この曲は結構楽譜も多く、ジャズ研的にも、参考になる部分が多い。
「どうやってアドリブを吹くか」=Howの部分だけではなく「なぜこのコード進行なのか」=Whyを考えるきっかけになれば。
「名曲とは偶然ではない、名曲になるべくしてなったのだ」という章末の結び言葉がアツい!

欠点は、収載されている曲数が少ないこと。
辞典的な使い方ではなく、一旦は通読する用途に向いています。

Website

みんなが思っているほど、いい情報はネットには落ちていません。

ジャズ研究:吉岡直樹

名古屋在住のベーシスト、吉岡直樹さんのサイト。
スタンダードのコード進行・メロディについて、かなり踏み込んだ解説。
特にコード進行のテイク違いや変遷、本家のミュージカルナンバーの時のコードなどプレイヤーにとって最も知りたい情報が語られています。

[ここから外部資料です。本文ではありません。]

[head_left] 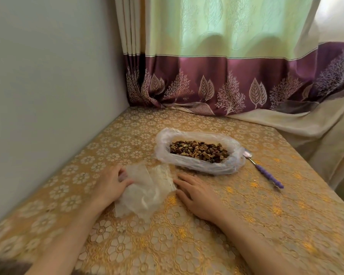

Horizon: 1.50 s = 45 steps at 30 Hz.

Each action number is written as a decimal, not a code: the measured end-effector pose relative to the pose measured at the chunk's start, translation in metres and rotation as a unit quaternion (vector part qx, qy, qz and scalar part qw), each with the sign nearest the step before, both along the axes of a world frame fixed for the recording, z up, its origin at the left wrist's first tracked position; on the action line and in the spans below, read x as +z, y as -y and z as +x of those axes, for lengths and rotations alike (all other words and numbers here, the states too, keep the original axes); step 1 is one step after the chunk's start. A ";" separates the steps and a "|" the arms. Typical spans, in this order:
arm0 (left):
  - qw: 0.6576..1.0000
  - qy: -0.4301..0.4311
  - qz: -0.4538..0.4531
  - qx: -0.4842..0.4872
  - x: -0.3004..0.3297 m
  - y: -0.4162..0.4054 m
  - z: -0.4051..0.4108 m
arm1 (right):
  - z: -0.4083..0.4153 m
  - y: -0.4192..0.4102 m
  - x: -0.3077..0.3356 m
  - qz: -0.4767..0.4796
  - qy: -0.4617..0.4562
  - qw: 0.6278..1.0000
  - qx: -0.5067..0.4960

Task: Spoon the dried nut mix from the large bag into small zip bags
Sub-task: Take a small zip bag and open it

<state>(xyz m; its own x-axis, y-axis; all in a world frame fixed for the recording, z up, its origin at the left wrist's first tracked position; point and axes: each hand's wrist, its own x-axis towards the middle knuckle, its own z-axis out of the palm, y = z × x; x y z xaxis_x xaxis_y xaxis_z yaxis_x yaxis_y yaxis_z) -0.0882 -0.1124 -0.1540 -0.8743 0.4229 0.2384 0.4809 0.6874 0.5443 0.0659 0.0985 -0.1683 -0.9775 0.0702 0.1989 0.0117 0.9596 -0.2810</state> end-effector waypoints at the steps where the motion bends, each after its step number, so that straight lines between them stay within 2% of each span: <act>1: 1.000 -0.015 0.008 0.010 -0.003 -0.002 -0.001 | 0.000 0.000 0.000 0.002 -0.001 1.000 -0.001; 5: 0.997 -0.062 0.017 0.054 -0.008 -0.006 -0.014 | -0.001 0.001 0.000 0.010 -0.004 1.000 -0.004; 8: 0.995 -0.046 0.023 0.080 -0.007 -0.005 -0.027 | -0.008 0.011 0.000 0.017 0.020 0.999 0.042; 11: 0.985 -0.006 0.117 0.124 0.000 -0.005 -0.035 | -0.024 0.024 -0.001 0.053 0.065 0.994 0.067; 13: 0.958 0.009 0.233 0.169 0.008 -0.001 -0.039 | -0.037 0.030 0.000 0.062 0.085 0.993 0.057; 16: 0.886 0.051 0.412 0.208 0.021 0.007 -0.044 | -0.061 0.039 0.002 0.047 0.091 0.994 0.037; 20: 0.794 0.130 0.556 0.207 0.034 0.013 -0.046 | -0.102 0.054 0.006 0.027 0.105 0.994 0.002; 24: 0.758 0.152 0.617 0.146 0.046 0.011 -0.040 | -0.129 0.064 0.012 0.002 0.105 0.994 -0.013; 27: 0.748 0.142 0.640 0.107 0.055 0.006 -0.034 | -0.123 0.067 0.016 -0.051 0.052 0.997 -0.012; 30: 0.769 0.102 0.624 0.093 0.058 -0.005 -0.025 | -0.099 0.061 0.023 -0.145 -0.024 0.989 0.016; 32: 0.808 0.050 0.580 0.085 0.059 -0.015 -0.014 | -0.078 0.047 0.029 -0.232 -0.072 0.970 0.019; 37: 0.892 -0.031 0.450 -0.004 0.047 -0.063 0.021 | -0.031 0.006 0.032 -0.447 -0.172 0.877 -0.044; 39: 0.917 -0.051 0.392 -0.046 0.035 -0.083 0.036 | -0.017 -0.003 0.026 -0.483 -0.191 0.853 -0.046; 41: 0.935 -0.097 0.332 -0.078 0.025 -0.095 0.043 | -0.009 -0.008 0.018 -0.496 -0.191 0.845 -0.057; 45: 0.940 -0.223 0.242 -0.094 0.017 -0.096 0.036 | -0.010 -0.013 0.012 -0.522 -0.193 0.829 -0.061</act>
<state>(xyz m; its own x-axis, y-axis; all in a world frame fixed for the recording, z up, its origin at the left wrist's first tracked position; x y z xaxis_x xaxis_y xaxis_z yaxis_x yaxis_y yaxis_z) -0.0524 -0.0159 -0.1366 -0.5625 0.3075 0.7675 0.8235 0.2917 0.4866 0.0559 0.1110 -0.1559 -0.8275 0.4955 0.2642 -0.1932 0.1905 -0.9625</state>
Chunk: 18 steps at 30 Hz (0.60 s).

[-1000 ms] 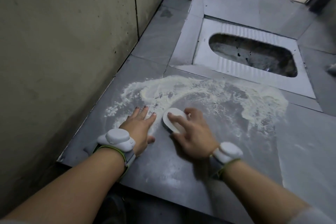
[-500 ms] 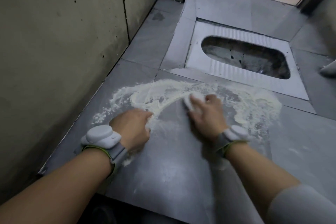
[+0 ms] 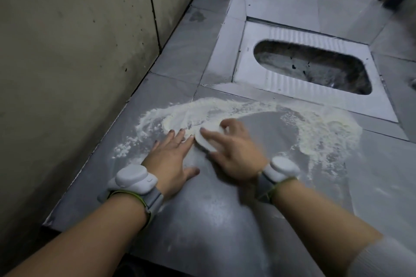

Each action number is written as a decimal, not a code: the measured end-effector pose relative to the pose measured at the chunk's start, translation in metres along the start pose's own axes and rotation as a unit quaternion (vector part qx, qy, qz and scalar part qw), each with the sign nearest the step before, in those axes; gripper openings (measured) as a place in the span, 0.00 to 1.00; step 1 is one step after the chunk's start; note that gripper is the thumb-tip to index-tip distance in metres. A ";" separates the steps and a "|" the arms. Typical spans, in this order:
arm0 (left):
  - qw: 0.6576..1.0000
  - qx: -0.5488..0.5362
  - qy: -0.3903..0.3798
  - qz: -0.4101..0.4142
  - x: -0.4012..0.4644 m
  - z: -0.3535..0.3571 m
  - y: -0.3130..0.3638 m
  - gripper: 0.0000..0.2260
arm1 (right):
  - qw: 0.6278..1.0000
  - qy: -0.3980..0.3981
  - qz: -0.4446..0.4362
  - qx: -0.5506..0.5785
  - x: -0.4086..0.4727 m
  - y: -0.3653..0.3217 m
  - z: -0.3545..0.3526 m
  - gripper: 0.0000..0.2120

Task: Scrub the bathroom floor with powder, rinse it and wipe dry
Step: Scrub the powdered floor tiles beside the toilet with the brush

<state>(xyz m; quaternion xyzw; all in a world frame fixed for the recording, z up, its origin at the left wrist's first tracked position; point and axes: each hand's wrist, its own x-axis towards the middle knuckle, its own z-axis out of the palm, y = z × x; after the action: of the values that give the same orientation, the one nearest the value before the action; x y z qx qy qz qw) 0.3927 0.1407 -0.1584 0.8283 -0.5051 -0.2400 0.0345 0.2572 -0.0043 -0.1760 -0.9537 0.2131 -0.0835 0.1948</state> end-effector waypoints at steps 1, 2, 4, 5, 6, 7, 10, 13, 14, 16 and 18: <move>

こういう情報って、一朝一夕には得られないんですよ。何千時間、何万時間もスタンダードと向き合って丁寧に曲紐解いて解釈を考えている人にしか書けない。
日本語で得られる情報では最上のものではないでしょうか?

Jazzstandards.com

https://www.jazzstandards.com/index.html

海外のジャズスタンダードの紹介サイト。
曲の初出のエピソード、おすすめテイクなどが紹介されていますが「弾き方」プレイヤーサイドの情報はあまり多くないように思いました。
ただ、総覧する情報の一つとしては役立つと思います。

まとめ

テッド・ジョイアとジャズ詩大全は、ジャズ研などで共同購入して、基礎資料とすることをおすすめしたい。
一人で消化するにはいささかヘビー(特にジャズ詩大全。全部で4−5万円)
最近はサブスサービスで曲名を検索したらテイク違いは大体総覧できるので、名演のインデックスとしての意義は昔より下がってしまいました。

「ガイドブック」と「ジャズ・スタンダード・アナライズ」は、個人で買う価値はある。一旦通読すると、何か感じるところがある。
できれば「ガイドブック」は再販かKindle化してほしい。
吉岡さんのwebsite、これはすごいね。全国のジャズ研生諸君、元ジャズ研生諸君は足向けて寝られないですわこれは。

もちろん座学なんてどうでもよくて「音源を聴きまくり、練習するんじゃ!」という姿勢も構わない。僕も若い頃はそうだった。

曲を掘り下げて探求することは、若いミュージシャンの必須作業とはいえない。「文字で得られる情報」でわかった気になるより、音源を100回聴き倒して音の情報を聴く方がミュージシャンとしては優先されるべきかも。

これって永遠のテーマ。
いわゆる「食通」が、目隠しでは名店の料理を当てられない現象、要するに知識は感性を鈍らせる矛盾ですね。過去の知識より、感性をビンビンに尖らせるほうが、パフォーマーとしては優れた成果をあげられるのかも。

ただ、ジャズは、膨大な過去の先達が作り上げた音楽のアーカイブの地層を掘り起こす作業。そこに補助線としてさまざまな知識があった方がいい場合もあると、僕は思っています。